How to complete this task. The answer should consist of each line from the data below that includes "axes".

Given data.
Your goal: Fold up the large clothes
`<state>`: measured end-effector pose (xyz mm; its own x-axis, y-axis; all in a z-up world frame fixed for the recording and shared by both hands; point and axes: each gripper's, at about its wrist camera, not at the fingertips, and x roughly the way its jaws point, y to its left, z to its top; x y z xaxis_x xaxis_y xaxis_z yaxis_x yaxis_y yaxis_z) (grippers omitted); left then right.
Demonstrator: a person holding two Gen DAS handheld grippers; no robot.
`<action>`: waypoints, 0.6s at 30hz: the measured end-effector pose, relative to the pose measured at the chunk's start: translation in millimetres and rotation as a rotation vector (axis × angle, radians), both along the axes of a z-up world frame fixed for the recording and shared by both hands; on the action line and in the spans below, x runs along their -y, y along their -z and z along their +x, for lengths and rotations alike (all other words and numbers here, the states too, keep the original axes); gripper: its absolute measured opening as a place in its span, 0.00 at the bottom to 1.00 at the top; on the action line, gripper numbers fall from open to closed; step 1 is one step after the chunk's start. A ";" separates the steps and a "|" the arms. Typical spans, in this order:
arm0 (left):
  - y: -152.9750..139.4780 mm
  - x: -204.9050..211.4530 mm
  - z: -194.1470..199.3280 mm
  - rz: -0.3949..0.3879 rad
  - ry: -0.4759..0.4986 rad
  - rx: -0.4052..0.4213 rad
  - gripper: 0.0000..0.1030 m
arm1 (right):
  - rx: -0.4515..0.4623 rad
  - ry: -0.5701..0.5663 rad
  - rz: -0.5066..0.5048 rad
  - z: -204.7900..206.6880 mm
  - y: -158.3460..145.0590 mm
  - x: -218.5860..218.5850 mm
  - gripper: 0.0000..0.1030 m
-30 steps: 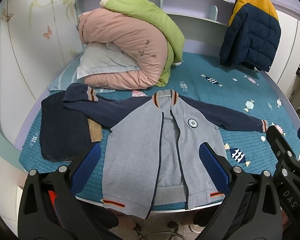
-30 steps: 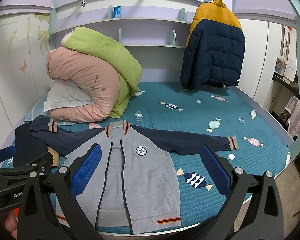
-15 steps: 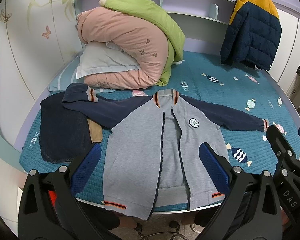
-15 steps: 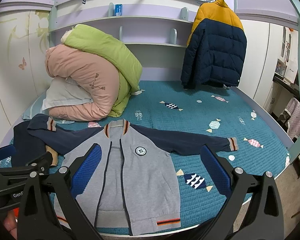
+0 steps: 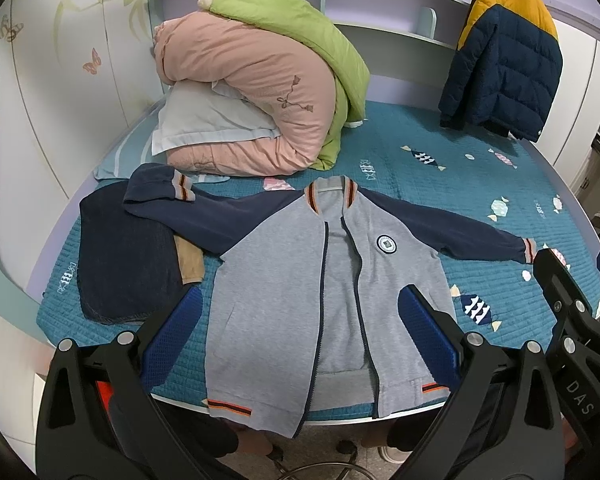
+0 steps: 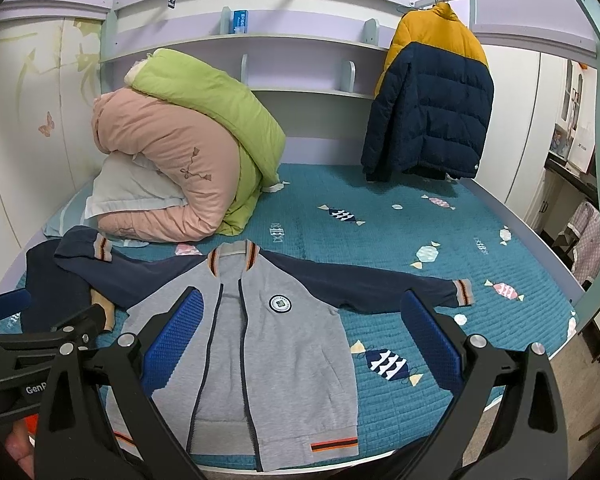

Written solution.
`<state>`: measured end-effector pose (xyz mm; its own x-axis, y-axis; all in a z-up world frame fixed for the recording and shared by both hands; point and axes: each gripper's, at about its wrist camera, not at the fingertips, and x roughly the way its jaws point, y to its left, z to its top; x y z xaxis_x xaxis_y xaxis_z yaxis_x yaxis_y yaxis_z) (grippers omitted); left then right.
`<action>`: waypoints, 0.6s at 30hz: the measured end-effector pose, relative to the pose measured at the chunk's start: translation in millimetres and rotation as a rotation vector (axis × angle, radians), both along the axes of a z-up world frame fixed for the recording and shared by both hands; on the action line and in the spans below, x runs along their -y, y along their -z and z along their +x, for lengths and rotations alike (all other words and numbers here, the states too, keep the original axes); gripper: its absolute measured opening as a place in its span, 0.00 at the bottom to 1.00 at the top; on the action line, gripper numbers fall from open to closed; step 1 is one step after the chunk's start. A ";" separates the steps and a "|" the arms. Typical spans, in this order:

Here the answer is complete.